Мы говорим `Кремль`, подразумеваем - `Путин`... Как он должен сейчас действовать с точки зрения политической психологии?
- Думаю, у президента есть советники, которые подскажут ему верную линию поведения. Но с позиций рядового гражданина в таких ситуациях первое лицо государства должно лично присутствовать на месте событий. Общество ждет от Верховного главнокомандующего (не говоря уж о том, что он президент) не только распоряжений о создании комиссий и зачитанных с телеэкрана заявлений. Президент побывал на месте трагедии, но было бы неплохо, если бы он сразу спустился в этот подземный переход, лично вошел в больничную палату, где лежат пострадавшие от взрыва. Люди ощущают себя брошенными, если власть не демонстрирует им своего сочувствия. Это вопрос скорее эмоциональный, чем организационный, но он очень важен. С другой стороны, от Путина ждут конкретных мер по наведению порядка - причем не только в `милицейском` его толковании.
Так совпало, что как раз в день теракта ряд общественных деятелей и политиков выступили с заявлением, в котором предостерегали от опасности скатиться в авторитаризм...
- Судя по длительным процессам в массовом сознании, которые мы изучали, общество хочет не `жесткой руки`, которая вешает и сажает в тюрьмы, не репрессий как способа навести порядок, а возвращения к закону. Тяга к стабилизации есть в любой демократической стране, и для России она означает восстановление законности, а не авторитарной традиции. Авторитаризм в России маловероятен: у самой власти для этого нет достаточно силы, в том числе и военной.
Как показывает исторический опыт, терроризм существует при любых режимах - и либеральных, и диктаторских.
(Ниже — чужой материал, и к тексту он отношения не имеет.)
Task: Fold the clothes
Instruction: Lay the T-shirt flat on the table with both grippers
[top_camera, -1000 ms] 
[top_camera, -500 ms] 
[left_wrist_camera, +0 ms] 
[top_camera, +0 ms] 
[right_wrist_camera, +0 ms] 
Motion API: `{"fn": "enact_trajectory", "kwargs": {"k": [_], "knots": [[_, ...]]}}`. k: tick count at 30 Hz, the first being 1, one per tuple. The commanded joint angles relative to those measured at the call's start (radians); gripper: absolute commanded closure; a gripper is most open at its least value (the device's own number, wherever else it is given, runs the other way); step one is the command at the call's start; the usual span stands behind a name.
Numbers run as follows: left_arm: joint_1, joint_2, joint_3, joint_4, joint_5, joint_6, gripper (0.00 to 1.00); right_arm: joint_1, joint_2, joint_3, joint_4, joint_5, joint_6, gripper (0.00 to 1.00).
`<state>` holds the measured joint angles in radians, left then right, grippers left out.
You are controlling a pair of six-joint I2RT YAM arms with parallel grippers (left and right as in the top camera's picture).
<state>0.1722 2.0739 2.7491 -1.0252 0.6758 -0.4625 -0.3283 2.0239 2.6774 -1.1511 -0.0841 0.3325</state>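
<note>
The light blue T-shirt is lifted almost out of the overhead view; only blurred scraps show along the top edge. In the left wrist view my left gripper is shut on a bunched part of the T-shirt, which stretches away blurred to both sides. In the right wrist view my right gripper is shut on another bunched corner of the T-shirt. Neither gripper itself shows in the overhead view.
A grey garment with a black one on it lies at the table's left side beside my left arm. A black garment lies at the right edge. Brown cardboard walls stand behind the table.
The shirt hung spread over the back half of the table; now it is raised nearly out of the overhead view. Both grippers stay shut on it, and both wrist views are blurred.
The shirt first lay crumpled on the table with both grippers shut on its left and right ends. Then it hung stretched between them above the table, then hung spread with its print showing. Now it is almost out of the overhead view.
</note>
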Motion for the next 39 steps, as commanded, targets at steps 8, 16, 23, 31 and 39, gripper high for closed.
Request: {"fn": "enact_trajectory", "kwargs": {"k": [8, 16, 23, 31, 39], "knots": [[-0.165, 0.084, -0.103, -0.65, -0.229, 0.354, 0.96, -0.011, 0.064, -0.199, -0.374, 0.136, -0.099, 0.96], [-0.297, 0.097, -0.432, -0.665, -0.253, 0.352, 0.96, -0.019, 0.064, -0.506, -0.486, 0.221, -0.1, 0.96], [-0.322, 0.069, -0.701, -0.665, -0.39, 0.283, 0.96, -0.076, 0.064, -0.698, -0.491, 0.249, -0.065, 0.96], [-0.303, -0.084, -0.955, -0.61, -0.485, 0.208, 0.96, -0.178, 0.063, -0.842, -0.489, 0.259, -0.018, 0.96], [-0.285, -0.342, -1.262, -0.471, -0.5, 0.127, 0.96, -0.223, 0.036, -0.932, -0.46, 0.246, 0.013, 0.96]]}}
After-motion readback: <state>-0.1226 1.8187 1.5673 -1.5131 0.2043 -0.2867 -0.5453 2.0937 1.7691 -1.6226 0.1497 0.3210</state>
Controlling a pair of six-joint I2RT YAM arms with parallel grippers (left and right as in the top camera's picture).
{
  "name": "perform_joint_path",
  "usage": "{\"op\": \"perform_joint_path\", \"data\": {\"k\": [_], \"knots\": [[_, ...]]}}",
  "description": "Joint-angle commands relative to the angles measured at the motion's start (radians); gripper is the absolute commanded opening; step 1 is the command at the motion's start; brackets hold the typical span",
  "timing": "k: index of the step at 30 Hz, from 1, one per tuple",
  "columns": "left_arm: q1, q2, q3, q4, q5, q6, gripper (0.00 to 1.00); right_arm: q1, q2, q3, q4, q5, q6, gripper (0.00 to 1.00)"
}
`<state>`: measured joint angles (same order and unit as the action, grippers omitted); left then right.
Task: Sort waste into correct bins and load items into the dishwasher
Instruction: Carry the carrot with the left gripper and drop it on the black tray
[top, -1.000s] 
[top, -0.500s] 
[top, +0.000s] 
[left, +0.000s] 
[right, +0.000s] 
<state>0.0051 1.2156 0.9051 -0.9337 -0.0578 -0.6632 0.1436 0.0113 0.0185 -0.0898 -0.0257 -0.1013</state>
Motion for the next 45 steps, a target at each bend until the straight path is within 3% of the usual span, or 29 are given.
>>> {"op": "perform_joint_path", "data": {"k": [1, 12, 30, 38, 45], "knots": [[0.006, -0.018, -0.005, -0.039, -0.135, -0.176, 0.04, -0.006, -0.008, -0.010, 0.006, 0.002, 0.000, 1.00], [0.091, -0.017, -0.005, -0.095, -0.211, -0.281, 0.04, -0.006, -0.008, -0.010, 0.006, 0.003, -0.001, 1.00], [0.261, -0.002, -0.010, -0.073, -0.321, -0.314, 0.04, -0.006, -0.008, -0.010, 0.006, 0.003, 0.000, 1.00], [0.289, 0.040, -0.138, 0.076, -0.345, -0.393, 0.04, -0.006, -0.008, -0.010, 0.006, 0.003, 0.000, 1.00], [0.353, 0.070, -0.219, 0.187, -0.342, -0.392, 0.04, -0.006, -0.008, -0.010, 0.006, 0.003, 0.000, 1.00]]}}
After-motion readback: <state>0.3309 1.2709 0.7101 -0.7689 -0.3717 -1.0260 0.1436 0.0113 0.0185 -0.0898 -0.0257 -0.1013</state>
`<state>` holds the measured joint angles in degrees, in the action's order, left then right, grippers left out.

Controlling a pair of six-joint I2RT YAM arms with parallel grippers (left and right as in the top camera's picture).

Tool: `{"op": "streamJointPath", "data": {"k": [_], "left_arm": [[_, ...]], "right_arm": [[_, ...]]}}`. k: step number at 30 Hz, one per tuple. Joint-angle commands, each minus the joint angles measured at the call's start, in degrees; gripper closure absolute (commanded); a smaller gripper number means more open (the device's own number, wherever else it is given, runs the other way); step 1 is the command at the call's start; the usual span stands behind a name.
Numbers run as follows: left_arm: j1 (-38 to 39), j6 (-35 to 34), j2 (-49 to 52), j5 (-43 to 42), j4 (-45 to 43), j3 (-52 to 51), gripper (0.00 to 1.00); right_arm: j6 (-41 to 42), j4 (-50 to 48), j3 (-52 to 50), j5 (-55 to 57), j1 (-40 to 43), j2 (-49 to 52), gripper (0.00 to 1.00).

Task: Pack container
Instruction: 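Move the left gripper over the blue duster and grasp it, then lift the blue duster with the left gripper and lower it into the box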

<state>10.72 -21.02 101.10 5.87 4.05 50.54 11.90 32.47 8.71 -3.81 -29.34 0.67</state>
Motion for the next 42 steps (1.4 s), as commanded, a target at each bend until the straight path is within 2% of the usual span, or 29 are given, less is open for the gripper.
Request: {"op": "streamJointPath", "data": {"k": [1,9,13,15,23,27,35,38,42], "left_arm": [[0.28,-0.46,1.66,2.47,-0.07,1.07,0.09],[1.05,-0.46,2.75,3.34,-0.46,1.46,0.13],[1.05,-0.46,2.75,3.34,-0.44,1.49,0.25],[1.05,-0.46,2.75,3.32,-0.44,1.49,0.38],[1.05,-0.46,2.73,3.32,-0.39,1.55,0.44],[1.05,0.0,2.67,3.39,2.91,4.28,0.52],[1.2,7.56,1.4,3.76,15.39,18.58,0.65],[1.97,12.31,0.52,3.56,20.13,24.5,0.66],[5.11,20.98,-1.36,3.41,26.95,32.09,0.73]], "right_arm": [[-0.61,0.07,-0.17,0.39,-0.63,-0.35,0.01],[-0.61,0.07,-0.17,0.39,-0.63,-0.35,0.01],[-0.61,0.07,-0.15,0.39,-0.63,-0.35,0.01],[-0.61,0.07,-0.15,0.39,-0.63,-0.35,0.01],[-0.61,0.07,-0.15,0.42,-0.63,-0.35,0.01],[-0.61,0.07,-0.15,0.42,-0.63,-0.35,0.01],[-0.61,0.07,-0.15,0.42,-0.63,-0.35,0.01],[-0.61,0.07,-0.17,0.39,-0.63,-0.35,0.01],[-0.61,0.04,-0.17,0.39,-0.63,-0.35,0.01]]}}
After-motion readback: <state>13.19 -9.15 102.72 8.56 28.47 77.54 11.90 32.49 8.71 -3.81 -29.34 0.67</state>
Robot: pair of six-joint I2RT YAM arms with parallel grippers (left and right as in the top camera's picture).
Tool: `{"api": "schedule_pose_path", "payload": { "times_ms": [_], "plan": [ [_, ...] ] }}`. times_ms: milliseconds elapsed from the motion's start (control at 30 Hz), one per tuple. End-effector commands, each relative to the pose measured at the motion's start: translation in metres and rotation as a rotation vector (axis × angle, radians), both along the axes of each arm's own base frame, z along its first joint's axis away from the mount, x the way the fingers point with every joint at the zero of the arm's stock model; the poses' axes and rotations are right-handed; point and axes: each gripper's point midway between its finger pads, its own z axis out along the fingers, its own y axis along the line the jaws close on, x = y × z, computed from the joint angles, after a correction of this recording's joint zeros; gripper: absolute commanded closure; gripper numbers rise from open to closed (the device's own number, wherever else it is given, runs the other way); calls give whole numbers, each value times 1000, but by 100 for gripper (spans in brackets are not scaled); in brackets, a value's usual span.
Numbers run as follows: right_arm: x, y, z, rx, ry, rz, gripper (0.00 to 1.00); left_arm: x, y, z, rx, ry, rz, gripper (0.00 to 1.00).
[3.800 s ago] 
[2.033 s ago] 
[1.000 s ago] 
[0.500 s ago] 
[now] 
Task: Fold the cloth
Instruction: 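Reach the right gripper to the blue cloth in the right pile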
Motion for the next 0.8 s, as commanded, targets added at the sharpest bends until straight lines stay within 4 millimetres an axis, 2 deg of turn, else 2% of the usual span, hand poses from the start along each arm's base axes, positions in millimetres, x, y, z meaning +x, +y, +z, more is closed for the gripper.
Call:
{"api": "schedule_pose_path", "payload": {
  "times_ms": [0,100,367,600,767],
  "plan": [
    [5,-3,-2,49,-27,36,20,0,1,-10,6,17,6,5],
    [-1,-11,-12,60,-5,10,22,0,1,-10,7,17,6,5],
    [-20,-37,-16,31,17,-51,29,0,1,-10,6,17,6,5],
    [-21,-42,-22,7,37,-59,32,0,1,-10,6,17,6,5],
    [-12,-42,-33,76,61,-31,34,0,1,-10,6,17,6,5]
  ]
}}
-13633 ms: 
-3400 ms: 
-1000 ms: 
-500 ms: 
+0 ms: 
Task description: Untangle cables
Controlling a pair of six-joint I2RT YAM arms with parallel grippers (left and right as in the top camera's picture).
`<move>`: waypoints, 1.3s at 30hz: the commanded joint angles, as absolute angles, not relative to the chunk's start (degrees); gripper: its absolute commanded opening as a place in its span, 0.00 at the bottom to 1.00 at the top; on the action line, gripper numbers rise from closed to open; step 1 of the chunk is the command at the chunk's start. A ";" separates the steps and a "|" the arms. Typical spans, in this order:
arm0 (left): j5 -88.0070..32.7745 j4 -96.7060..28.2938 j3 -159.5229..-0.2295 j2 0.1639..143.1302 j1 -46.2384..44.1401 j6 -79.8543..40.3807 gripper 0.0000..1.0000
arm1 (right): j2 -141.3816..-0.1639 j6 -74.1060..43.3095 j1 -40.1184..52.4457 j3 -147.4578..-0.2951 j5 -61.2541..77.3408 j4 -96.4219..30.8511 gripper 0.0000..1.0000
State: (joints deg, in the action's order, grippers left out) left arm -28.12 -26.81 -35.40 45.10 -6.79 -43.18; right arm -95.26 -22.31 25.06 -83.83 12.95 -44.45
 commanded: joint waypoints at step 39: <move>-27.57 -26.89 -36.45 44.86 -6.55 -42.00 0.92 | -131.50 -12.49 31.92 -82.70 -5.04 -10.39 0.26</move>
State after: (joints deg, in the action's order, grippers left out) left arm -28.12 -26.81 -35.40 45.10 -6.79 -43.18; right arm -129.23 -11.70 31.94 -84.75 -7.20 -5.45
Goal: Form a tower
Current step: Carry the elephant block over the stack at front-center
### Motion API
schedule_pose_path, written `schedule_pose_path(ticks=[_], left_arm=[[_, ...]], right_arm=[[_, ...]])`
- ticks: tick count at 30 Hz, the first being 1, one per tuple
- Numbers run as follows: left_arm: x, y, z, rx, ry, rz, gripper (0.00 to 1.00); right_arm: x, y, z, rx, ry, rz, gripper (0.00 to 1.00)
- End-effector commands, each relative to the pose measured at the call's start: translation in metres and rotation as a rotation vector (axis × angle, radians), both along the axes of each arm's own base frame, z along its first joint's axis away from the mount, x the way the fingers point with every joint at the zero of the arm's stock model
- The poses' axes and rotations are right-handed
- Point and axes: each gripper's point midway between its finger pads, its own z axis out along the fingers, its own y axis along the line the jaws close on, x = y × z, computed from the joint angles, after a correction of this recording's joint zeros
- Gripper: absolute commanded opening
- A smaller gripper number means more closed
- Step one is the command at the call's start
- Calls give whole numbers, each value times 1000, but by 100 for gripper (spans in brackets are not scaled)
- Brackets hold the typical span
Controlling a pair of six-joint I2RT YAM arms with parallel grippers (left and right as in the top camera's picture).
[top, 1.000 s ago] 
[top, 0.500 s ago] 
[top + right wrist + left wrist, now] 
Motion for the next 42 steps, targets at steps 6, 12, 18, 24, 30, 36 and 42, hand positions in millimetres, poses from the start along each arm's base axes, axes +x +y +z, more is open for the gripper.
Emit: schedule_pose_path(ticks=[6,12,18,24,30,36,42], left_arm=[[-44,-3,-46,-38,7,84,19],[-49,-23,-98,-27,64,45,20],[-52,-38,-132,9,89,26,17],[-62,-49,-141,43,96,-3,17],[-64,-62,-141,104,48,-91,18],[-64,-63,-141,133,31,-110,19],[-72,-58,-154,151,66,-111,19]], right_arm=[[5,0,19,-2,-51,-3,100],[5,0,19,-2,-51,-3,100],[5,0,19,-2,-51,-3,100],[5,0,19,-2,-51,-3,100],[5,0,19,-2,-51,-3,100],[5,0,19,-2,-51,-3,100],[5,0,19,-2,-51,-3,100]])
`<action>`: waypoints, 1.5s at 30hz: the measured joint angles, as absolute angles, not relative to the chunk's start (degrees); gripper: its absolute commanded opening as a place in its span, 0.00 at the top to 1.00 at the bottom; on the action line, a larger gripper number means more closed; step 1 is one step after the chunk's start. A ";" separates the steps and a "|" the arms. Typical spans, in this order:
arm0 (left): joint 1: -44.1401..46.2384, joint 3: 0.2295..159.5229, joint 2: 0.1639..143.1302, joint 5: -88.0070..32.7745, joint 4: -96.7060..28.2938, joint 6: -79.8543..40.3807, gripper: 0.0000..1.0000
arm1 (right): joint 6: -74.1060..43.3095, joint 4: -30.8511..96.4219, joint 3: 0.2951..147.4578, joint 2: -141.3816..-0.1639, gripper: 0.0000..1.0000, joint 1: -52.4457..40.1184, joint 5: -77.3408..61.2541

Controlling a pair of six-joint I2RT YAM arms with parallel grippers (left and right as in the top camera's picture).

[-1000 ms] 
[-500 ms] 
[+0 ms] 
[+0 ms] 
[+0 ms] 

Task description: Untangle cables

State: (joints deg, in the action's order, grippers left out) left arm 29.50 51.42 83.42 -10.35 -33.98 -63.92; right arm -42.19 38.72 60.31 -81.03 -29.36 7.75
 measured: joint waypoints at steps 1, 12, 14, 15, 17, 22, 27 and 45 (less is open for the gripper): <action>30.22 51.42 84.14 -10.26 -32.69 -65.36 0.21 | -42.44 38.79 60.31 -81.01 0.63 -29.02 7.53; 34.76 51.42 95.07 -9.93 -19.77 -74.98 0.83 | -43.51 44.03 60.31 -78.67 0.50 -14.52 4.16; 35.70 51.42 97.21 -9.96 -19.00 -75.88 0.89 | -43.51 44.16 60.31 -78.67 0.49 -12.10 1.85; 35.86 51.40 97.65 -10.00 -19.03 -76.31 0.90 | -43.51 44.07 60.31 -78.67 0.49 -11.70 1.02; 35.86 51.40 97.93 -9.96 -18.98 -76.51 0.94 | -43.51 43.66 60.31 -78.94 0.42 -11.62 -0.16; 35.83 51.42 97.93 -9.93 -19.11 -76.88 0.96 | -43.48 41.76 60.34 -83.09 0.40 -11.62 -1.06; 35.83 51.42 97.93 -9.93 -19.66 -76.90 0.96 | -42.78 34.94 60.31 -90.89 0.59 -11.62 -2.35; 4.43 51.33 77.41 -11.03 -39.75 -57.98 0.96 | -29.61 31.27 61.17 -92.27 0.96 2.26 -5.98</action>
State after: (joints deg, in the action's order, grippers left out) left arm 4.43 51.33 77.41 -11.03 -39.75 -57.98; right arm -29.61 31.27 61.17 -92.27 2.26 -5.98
Может, к нему действительно проще привыкнуть, чем перебороть?
- Даже в странах с относительно стабильной политической системой (например, Великобритании) ничего не могут с террористами сделать. Например, боевики из ИРА беспрепятственно проникали в Лондон. Я сама в 1984 году была очевидцем взрыва возле лондонского магазина `Хэрродс`. Это ужасно. Людям очень сложно осознавать, что они беззащитны, пока сохраняются нерешенные военные и политические вопросы. Но главная цель террористов - запугать власть. Население для них - лишь средство. Чем сильнее власть, чем убедительнее она демонстрирует свою незыблемость, тем меньше ее атакуют террористы любых мастей. Сам по себе террор не кончится, `привыкнуть` к нему не удастся. Но если власть сумеет продемонстрировать свое внутреннее единство и сплоченность на всех уровнях, она сможет консолидировать общество вокруг себя. И это окажется самой серьезной и самой действенной операцией `Антитеррор`.